TEHRAN: Oil pared its biggest decline since February as signs Iran and world powers will miss their Tuesday deadline for a nuclear deal damped expectations that sanctioned crude will soon return to global markets.
Futures rose as much as 1.5 per cent in New York. Countries negotiating with Iran said an agreement that could lift sanctions isn’t assured even as differences between negotiators in Vienna continued to narrow. Global refining margins will drop later this year amid a product surplus, while organisation of Petroleum Exporting Countries (Opec) output further outpaces demand growth, Goldman Sachs predicted.
Oil is trading at the lowest level since April as investors avoid risky assets amid the Greek crisis and analysts warn of a persistent supply glut. While United States crude inventories are forecast to have fallen last week, supplies are still about 20 per cent above the five-year average level for this time of year.
“The question really then is how quickly can the sanctions come off” if there’s an agreement, Paul Stevens, distinguished fellow at London-based Chatham House, said by phone. “It’s going to take a lot longer than a lot of people think. And then we get to the more medium-term issue of how quickly can the Iranians restore their production.”

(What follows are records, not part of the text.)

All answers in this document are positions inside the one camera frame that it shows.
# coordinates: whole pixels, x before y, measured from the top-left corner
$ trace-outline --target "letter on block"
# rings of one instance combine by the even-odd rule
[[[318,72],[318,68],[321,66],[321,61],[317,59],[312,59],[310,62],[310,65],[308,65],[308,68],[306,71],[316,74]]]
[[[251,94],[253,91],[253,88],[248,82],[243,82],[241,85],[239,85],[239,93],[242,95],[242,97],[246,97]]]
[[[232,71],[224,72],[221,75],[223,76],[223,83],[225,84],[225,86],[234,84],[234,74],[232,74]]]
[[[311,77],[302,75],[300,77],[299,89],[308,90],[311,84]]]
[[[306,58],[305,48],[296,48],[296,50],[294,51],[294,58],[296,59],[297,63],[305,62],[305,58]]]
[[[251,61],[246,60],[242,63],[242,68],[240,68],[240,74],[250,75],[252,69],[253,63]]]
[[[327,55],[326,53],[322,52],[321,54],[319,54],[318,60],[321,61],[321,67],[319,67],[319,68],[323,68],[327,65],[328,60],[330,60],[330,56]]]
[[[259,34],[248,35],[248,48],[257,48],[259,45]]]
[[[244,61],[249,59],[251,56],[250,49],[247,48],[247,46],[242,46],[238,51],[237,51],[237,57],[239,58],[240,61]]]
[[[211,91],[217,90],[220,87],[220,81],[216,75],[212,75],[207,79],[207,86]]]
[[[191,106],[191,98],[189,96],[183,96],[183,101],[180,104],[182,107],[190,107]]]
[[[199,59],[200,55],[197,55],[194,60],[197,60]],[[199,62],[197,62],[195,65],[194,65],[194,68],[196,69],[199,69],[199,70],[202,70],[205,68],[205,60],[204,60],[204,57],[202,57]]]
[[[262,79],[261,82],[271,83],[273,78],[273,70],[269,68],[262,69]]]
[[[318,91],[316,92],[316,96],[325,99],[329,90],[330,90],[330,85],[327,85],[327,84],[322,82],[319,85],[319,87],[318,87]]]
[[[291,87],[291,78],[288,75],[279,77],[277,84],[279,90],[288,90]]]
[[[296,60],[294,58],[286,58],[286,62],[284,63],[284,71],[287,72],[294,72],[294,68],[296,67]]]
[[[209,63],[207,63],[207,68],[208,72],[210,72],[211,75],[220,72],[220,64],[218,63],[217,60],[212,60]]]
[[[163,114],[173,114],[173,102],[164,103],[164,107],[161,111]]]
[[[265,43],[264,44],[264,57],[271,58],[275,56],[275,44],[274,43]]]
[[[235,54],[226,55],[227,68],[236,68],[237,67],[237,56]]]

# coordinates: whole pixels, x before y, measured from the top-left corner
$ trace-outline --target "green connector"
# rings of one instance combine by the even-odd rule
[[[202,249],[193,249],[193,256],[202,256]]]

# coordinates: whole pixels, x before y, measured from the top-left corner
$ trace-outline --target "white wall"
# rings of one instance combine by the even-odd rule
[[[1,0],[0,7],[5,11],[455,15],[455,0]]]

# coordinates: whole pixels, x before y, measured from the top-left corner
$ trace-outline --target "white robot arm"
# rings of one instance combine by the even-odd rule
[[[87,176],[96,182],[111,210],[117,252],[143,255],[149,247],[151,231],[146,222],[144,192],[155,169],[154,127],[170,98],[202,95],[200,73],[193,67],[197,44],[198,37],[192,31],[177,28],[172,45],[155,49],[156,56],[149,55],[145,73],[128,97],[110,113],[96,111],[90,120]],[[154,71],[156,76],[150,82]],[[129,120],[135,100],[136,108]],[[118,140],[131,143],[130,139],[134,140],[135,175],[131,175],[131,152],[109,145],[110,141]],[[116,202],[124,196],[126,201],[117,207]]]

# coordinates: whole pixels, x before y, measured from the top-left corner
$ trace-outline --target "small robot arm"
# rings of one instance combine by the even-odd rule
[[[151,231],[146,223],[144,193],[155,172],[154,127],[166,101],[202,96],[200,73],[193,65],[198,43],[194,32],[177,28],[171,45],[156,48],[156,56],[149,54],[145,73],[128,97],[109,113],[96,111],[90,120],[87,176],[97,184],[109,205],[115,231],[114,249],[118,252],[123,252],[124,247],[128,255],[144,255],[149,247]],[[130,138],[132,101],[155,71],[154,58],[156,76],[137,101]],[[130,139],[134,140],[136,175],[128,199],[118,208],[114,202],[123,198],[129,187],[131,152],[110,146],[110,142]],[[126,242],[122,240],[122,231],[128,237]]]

West Texas Intermediate for August delivery climbed as much as 78 cents to $53.31 a barrel in electronic trading on the New York Mercantile Exchange and was at $53.17 at 9:34 a.m. London time. The contract decreased 7.7 per cent on Monday, the most since February 4, to close at $52.53. Total volume was about 10 per cent above the 100-day average for the time of day.
Brent for August settlement gained as much as $1.03 cents, or 1.8 per cent, to $57.57 a barrel on the London-based ICE Futures Europe exchange. It slid $3.78 to $56.54 on Monday, the lowest close since April 8. The European benchmark crude traded at a $4.25 premium to WTI.
United States Secretary of State John Kerry and Iranian Foreign Minister Mohammad Javad Zarif held talks until early Tuesday in Vienna, along with their counterparts from China, France, Germany, Russia and the UK. There’s an agreement on the main body of a nuclear accord, while negotiations continue on an annex related to a new United Nations Security Council resolution, according to Iran’s Etemaad newspaper.
Iran’s plan to sell more crude remains a long way off, Goldman, Bank of America and Societe Generale said last week. Its goal of boosting exports by 50 per cent would require an extra 500,000 barrels a day of production, which the banks project will take six to 12 months as the country revives ageing oil wells.
Oil prices have been driven lower by a global supply surplus, rather than an escalation of the Greek crisis, Goldman Sachs said in an e-mailed note dated July 6. The market has yet to rebalance amid increased supply from the Organization of Petroleum Exporting Countries, according to the bank.
Opec’s output surged last month to the highest level since August 2012 as Iraq joined Saudi Arabia in raising output. The 12-member group, which supplies about 40 per cent of the world’s crude, pumped 32.1 million barrels a day in June, data showed.
In the US, crude stockpiles probably shrank by 750,000 barrels in the week ended July 3, according to the median estimate in a survey of eight analysts before an Energy Information Administration report Wednesday. Supplies in the world’s largest oil consumer were previously at 465.4 million barrels.